## Required work
After finding the line containing "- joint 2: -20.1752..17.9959" below, please output that line and each following one through the line containing "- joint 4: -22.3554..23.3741", exactly as written.

## Data for analysis

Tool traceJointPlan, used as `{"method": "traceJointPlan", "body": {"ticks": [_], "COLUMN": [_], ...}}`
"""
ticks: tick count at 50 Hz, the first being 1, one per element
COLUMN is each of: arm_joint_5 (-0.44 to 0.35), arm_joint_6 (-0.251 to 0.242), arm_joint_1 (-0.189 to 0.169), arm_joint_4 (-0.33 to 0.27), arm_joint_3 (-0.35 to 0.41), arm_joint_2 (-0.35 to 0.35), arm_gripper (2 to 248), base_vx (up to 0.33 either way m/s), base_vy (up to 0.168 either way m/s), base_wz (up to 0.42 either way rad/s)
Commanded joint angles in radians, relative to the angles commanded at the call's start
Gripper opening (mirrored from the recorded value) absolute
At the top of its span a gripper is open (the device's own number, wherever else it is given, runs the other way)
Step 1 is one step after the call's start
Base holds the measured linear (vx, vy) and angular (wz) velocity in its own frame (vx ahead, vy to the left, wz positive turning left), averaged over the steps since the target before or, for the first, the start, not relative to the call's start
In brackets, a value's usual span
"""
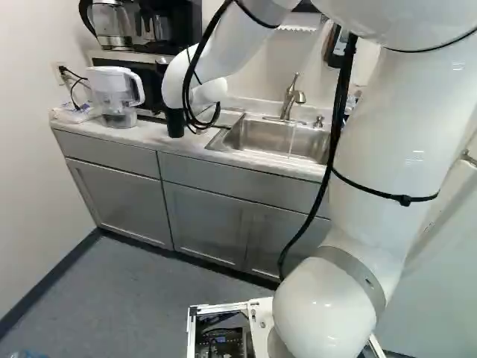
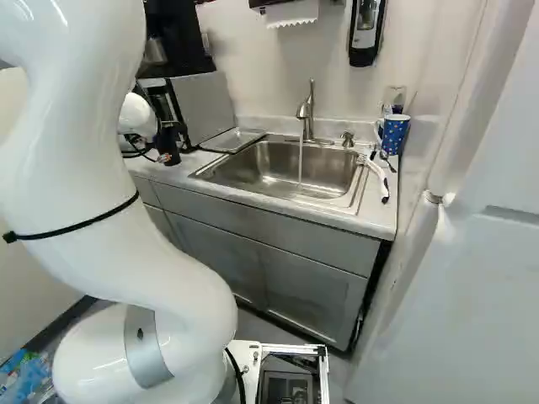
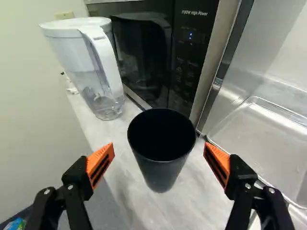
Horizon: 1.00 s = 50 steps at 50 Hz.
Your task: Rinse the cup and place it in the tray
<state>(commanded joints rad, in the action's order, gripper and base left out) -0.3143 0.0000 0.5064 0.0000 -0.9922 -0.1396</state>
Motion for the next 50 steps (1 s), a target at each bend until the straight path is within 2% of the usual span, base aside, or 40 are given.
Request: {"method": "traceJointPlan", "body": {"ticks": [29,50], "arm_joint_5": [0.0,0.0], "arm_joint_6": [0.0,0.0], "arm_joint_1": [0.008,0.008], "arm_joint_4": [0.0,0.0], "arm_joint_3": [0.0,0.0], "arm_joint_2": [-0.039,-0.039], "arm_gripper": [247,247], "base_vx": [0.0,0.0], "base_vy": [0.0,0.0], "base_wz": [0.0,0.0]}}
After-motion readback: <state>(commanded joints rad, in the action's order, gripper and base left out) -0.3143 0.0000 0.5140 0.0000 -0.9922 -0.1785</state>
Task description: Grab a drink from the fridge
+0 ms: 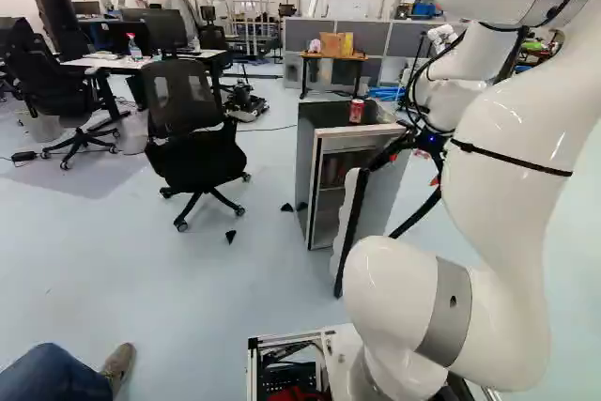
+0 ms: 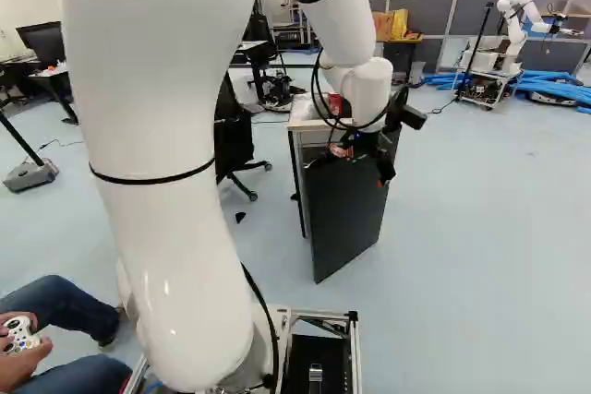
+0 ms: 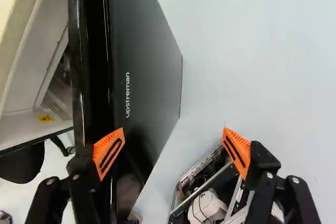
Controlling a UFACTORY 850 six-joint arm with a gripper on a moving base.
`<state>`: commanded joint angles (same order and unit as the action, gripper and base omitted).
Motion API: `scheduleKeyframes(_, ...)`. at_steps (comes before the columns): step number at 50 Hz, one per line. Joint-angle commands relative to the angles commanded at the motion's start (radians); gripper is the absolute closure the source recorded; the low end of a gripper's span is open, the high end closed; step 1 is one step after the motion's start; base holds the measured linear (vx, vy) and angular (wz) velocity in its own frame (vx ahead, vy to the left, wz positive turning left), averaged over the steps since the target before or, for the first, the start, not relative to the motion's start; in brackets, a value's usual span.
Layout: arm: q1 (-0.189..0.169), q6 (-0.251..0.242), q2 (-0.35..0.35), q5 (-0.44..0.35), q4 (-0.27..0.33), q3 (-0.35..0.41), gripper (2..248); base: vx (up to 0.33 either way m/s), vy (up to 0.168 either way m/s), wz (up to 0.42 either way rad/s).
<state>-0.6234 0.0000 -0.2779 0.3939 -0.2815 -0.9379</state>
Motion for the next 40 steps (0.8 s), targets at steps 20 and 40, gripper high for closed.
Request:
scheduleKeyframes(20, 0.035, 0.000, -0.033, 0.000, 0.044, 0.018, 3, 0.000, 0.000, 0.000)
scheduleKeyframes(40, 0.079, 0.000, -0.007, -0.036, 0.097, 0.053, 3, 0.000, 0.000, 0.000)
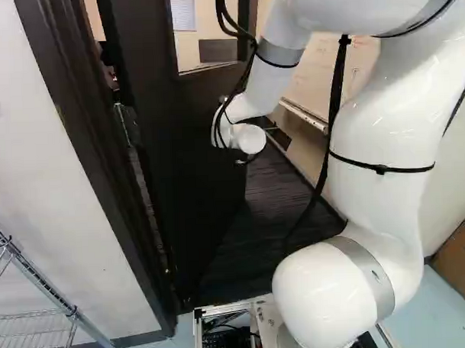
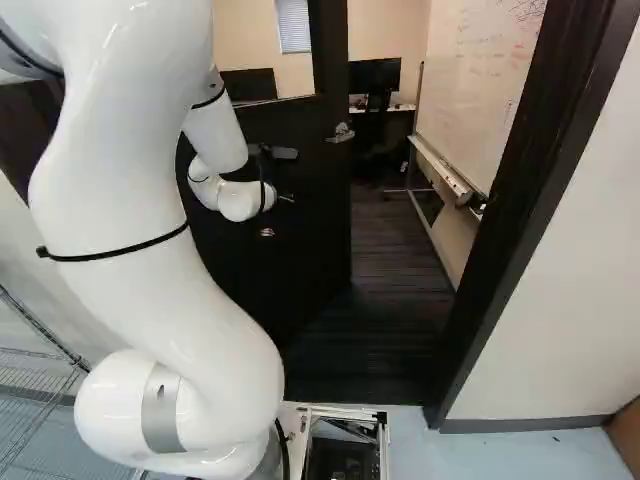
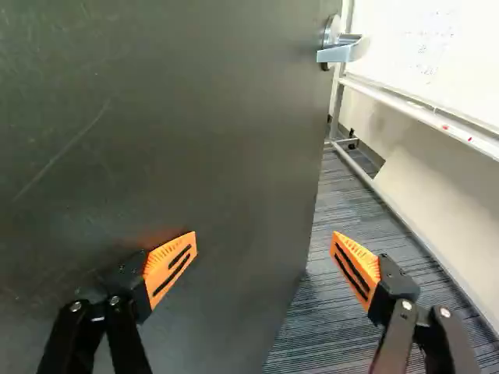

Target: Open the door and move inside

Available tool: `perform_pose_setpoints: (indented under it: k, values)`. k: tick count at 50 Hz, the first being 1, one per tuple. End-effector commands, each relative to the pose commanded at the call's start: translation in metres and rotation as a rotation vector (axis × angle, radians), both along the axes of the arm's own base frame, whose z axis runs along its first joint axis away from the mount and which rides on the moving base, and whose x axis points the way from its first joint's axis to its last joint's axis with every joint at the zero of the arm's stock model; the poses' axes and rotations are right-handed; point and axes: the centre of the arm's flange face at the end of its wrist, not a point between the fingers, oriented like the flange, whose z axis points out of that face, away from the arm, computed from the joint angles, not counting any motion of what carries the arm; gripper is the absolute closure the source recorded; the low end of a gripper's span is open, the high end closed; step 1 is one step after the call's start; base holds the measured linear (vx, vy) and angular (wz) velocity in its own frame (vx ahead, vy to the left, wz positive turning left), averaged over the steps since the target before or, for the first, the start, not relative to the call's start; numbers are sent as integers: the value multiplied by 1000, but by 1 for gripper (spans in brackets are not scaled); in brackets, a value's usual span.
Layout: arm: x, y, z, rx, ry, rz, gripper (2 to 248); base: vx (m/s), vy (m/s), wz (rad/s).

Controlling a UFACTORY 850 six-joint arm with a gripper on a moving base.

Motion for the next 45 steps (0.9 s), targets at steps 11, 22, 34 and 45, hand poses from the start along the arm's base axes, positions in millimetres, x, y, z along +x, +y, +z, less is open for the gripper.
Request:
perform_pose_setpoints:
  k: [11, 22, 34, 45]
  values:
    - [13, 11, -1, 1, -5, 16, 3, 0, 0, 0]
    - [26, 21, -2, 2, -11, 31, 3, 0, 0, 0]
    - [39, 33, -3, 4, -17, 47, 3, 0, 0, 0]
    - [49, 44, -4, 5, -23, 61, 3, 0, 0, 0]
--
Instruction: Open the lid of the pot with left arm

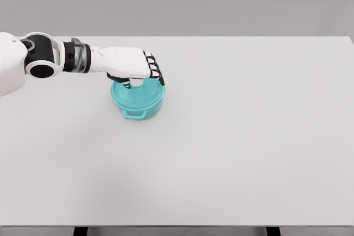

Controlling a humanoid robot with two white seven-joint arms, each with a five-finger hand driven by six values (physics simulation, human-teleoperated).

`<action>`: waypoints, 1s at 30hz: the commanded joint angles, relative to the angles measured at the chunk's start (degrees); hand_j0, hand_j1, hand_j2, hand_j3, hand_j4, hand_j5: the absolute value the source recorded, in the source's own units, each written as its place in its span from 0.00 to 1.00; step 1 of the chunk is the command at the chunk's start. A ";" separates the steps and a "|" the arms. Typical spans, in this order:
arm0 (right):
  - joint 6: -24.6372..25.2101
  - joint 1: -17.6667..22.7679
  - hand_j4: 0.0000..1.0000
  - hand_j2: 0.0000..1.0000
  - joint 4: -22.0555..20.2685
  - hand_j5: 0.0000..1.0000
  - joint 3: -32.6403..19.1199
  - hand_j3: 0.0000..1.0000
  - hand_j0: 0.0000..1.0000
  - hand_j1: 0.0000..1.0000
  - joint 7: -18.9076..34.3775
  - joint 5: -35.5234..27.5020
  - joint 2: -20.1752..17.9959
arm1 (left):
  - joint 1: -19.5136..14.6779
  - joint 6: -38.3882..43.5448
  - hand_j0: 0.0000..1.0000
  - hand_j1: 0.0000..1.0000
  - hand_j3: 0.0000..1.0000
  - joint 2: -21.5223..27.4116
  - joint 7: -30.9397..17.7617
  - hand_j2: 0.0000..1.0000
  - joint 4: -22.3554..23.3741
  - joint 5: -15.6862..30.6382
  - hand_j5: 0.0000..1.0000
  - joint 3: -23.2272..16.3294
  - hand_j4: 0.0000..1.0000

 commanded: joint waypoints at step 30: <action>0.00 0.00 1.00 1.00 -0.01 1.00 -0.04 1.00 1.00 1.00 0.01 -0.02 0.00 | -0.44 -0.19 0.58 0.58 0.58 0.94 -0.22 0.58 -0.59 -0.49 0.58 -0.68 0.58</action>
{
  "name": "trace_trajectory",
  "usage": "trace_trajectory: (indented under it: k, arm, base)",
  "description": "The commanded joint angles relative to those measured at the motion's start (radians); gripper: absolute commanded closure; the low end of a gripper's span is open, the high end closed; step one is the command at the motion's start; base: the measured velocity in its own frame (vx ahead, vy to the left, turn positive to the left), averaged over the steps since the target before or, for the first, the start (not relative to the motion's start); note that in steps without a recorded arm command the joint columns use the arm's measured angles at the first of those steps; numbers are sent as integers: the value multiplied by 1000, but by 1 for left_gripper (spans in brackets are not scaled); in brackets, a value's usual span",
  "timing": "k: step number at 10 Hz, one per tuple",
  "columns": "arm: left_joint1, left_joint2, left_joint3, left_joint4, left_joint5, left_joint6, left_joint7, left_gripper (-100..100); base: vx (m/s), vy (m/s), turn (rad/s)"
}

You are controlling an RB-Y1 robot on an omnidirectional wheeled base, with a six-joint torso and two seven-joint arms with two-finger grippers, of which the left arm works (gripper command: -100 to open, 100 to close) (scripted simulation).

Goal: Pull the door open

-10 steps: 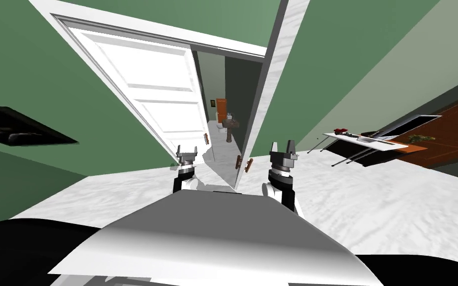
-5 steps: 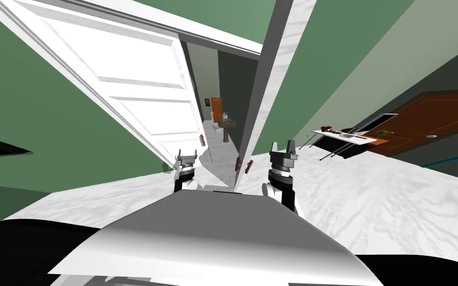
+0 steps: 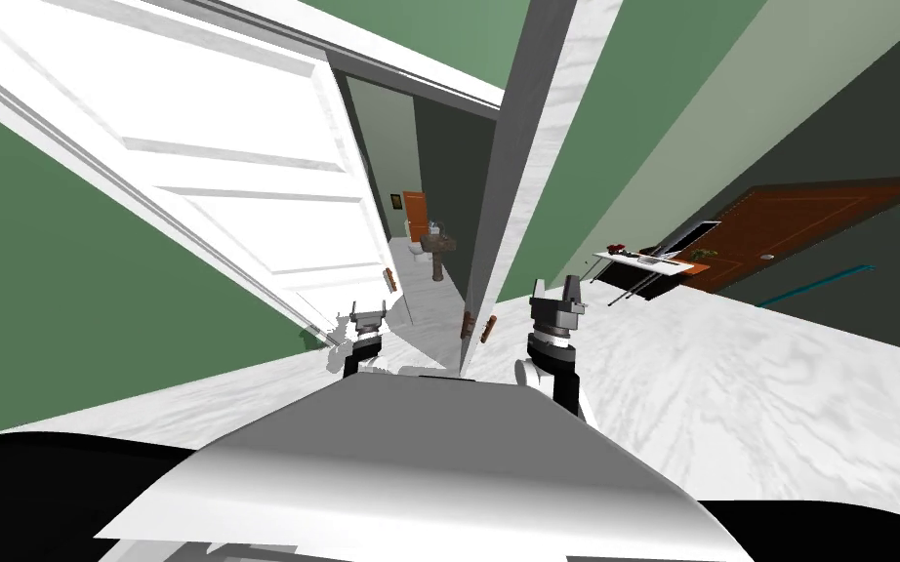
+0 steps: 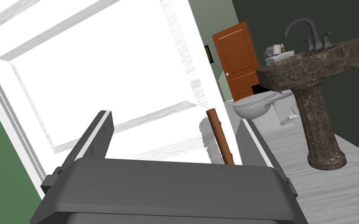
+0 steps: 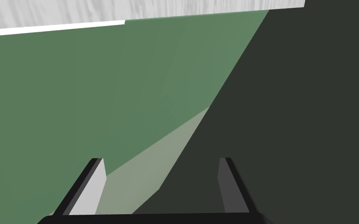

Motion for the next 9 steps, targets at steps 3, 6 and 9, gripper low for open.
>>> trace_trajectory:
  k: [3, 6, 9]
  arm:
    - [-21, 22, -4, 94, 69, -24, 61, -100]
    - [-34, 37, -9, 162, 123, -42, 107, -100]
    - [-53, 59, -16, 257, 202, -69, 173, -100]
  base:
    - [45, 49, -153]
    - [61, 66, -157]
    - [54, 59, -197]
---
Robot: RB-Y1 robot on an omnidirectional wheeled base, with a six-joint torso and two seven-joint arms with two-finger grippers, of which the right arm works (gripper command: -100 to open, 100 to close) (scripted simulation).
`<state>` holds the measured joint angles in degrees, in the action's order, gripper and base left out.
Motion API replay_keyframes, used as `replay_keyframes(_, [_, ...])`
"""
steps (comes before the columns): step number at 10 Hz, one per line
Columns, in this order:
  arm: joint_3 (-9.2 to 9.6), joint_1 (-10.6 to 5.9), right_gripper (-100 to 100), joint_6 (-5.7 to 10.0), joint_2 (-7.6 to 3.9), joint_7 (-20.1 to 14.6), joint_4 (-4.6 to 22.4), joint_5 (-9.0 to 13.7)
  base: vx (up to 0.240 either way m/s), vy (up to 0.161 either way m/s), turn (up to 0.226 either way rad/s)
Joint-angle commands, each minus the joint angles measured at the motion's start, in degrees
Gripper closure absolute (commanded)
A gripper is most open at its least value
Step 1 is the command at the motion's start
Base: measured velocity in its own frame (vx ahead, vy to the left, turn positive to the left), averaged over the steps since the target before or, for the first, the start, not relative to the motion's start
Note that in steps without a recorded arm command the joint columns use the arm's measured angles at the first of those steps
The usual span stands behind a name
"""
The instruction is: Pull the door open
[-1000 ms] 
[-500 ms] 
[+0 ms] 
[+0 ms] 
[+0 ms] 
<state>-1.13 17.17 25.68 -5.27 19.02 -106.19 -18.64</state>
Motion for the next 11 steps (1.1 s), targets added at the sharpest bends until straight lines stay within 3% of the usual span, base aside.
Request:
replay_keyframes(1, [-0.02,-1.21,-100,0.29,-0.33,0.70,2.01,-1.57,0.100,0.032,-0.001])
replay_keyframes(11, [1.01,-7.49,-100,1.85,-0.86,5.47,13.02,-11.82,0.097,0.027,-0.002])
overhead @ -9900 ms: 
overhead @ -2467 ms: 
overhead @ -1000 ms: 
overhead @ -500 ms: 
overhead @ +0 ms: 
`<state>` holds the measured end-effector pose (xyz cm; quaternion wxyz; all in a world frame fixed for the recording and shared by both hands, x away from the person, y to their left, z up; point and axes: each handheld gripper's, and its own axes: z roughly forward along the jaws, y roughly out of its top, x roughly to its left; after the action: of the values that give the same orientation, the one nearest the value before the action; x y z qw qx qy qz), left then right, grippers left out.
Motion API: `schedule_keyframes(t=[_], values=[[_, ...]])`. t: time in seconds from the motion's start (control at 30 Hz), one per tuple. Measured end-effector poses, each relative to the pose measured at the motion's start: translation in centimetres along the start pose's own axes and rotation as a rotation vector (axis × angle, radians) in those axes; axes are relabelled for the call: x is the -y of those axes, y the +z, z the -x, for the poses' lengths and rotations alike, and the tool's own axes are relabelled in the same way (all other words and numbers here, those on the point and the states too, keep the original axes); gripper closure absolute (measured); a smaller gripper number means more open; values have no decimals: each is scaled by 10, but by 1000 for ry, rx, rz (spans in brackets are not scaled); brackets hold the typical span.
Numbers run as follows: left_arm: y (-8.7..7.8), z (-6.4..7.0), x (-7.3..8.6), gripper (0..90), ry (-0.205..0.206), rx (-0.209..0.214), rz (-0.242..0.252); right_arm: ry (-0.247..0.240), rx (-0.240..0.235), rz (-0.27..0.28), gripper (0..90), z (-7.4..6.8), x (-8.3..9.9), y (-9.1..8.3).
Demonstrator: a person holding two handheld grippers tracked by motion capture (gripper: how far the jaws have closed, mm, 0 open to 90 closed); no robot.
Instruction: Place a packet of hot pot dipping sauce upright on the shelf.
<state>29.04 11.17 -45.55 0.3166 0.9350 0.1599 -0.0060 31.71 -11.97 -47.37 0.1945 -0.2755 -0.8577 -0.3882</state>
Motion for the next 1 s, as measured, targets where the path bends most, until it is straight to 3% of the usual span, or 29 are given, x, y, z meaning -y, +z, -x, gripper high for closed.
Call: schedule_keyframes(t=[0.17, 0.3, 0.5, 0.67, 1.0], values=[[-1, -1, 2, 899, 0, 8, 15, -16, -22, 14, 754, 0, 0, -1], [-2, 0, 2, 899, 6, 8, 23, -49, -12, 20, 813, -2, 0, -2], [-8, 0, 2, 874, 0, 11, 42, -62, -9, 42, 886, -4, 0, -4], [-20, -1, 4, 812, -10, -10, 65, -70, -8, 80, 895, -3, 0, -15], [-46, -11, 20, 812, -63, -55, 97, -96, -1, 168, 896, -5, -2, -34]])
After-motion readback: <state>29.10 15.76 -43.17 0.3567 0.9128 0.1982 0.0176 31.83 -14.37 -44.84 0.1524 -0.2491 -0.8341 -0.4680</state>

## Response
  - joint 2: -20.1752..17.9959
arm1 (left):
  - joint 1: -19.5136..14.6779
  - joint 6: -38.3882..43.5448
  - hand_j0: 0.0000..1.0000
  - hand_j1: 0.0000..1.0000
  - hand_j3: 0.0000..1.0000
  - joint 2: -21.5223..27.4116
  - joint 7: -30.9397..17.7617
  - hand_j2: 0.0000..1.0000
  - joint 4: -22.3554..23.3741

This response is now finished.